→ TRY IT
Nothing should differ between your output and the entries below.

[Extracted data entries]

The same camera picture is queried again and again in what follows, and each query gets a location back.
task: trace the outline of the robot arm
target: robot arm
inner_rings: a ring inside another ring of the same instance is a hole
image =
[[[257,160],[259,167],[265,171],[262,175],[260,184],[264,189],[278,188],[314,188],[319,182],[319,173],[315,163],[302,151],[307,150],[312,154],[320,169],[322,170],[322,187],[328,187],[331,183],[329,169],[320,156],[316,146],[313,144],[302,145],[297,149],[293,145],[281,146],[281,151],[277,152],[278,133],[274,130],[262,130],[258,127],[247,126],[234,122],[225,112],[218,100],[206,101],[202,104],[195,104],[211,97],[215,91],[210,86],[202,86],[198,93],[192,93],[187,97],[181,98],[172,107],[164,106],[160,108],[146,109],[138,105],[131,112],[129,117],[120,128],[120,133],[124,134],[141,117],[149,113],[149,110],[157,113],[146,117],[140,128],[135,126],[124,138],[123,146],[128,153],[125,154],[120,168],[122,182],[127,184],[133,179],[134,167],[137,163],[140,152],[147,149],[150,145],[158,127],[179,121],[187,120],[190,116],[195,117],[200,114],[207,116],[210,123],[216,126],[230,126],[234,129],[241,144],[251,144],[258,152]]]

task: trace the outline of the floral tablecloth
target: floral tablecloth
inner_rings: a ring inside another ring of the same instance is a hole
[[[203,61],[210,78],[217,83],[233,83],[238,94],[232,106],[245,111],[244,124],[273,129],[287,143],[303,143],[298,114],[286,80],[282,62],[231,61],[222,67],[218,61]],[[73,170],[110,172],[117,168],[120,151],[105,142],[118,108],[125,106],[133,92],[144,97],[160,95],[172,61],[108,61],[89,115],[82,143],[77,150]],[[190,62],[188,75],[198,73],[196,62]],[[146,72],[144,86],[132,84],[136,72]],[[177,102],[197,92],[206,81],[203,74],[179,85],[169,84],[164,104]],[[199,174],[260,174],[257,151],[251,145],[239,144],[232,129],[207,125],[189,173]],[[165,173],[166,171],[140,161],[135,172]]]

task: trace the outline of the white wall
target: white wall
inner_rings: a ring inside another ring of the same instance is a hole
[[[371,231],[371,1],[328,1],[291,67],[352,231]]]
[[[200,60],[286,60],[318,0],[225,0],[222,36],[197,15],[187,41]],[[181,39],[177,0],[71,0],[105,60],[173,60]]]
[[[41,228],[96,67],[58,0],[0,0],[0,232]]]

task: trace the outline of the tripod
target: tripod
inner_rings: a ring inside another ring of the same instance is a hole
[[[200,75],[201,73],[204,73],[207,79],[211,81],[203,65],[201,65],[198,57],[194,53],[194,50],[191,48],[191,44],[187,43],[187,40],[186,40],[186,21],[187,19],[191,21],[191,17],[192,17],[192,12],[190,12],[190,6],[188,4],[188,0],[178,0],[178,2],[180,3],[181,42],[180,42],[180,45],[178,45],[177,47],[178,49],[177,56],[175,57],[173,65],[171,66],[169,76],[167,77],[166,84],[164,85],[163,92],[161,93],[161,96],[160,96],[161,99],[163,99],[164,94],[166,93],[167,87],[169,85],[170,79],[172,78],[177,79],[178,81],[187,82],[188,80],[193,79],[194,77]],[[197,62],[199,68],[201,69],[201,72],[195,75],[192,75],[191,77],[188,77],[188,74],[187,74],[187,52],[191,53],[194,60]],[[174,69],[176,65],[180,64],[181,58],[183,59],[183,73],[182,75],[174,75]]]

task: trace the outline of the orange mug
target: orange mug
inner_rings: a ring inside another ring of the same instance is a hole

→ EXERCISE OUTPUT
The same camera picture is queried again and again in what follows, and each query gets a location back.
task: trace the outline of the robot arm
target: robot arm
inner_rings: a ring inside another ring of the same instance is a hole
image =
[[[257,160],[259,167],[265,171],[262,175],[260,184],[264,189],[278,188],[314,188],[319,182],[319,173],[315,163],[302,151],[307,150],[312,154],[320,169],[322,170],[322,187],[328,187],[331,183],[329,169],[320,156],[316,146],[313,144],[302,145],[297,149],[293,145],[281,146],[281,151],[277,152],[278,133],[274,130],[262,130],[258,127],[247,126],[234,122],[225,112],[218,100],[206,101],[202,104],[195,104],[211,97],[215,91],[210,86],[202,86],[198,93],[192,93],[187,97],[181,98],[172,107],[164,106],[160,108],[146,109],[138,105],[131,112],[129,117],[120,128],[120,133],[124,134],[141,117],[149,113],[149,110],[157,113],[146,117],[140,128],[135,126],[124,138],[123,146],[128,153],[125,154],[120,168],[122,182],[127,184],[133,179],[134,167],[137,163],[140,152],[147,149],[150,145],[158,127],[179,121],[187,120],[190,116],[195,117],[200,114],[207,116],[210,123],[216,126],[230,126],[234,129],[241,144],[251,144],[258,152]]]

task: trace the outline of the floral tablecloth
target: floral tablecloth
inner_rings: a ring inside another ring of the same instance is a hole
[[[203,61],[210,78],[217,83],[233,83],[238,94],[232,106],[245,111],[244,124],[273,129],[287,143],[303,143],[298,114],[286,80],[282,62],[231,61],[222,67],[218,61]],[[73,170],[110,172],[117,168],[120,151],[105,142],[118,108],[125,106],[133,92],[144,97],[160,95],[172,61],[108,61],[89,115],[82,143],[77,150]],[[190,62],[188,75],[198,73],[196,62]],[[146,72],[144,86],[132,84],[136,72]],[[177,102],[197,92],[206,81],[203,74],[179,85],[169,84],[164,104]],[[199,174],[260,174],[257,151],[251,145],[239,144],[232,129],[207,125],[189,173]],[[165,173],[166,171],[140,161],[135,172]]]

task: trace the outline of the white wall
target: white wall
inner_rings: a ring inside another ring of the same instance is a hole
[[[371,231],[371,1],[328,1],[291,67],[352,231]]]
[[[200,60],[286,60],[318,0],[225,0],[222,36],[197,15],[187,41]],[[181,39],[177,0],[71,0],[105,60],[173,60]]]
[[[41,228],[96,67],[58,0],[0,0],[0,232]]]

task: trace the outline of the tripod
target: tripod
inner_rings: a ring inside another ring of the same instance is a hole
[[[200,75],[201,73],[204,73],[207,79],[211,81],[203,65],[201,65],[198,57],[194,53],[194,50],[191,48],[191,44],[187,43],[187,40],[186,40],[186,21],[187,19],[191,21],[191,17],[192,17],[192,12],[190,12],[190,6],[188,4],[188,0],[178,0],[178,2],[180,3],[181,42],[180,42],[180,45],[178,45],[177,47],[178,49],[177,56],[175,57],[173,65],[171,66],[169,76],[167,77],[166,84],[164,85],[163,92],[161,93],[161,96],[160,96],[161,99],[163,99],[164,94],[166,93],[167,87],[169,85],[170,79],[172,78],[177,79],[178,81],[187,82],[188,80],[193,79],[194,77]],[[197,62],[199,68],[201,69],[201,72],[195,75],[192,75],[191,77],[188,77],[188,74],[187,74],[187,52],[191,53],[194,60]],[[174,69],[176,65],[180,64],[181,58],[183,59],[183,73],[182,75],[174,75]]]

task: trace the outline of the orange mug
target: orange mug
inner_rings: a ring inside another ring of the same instance is a hole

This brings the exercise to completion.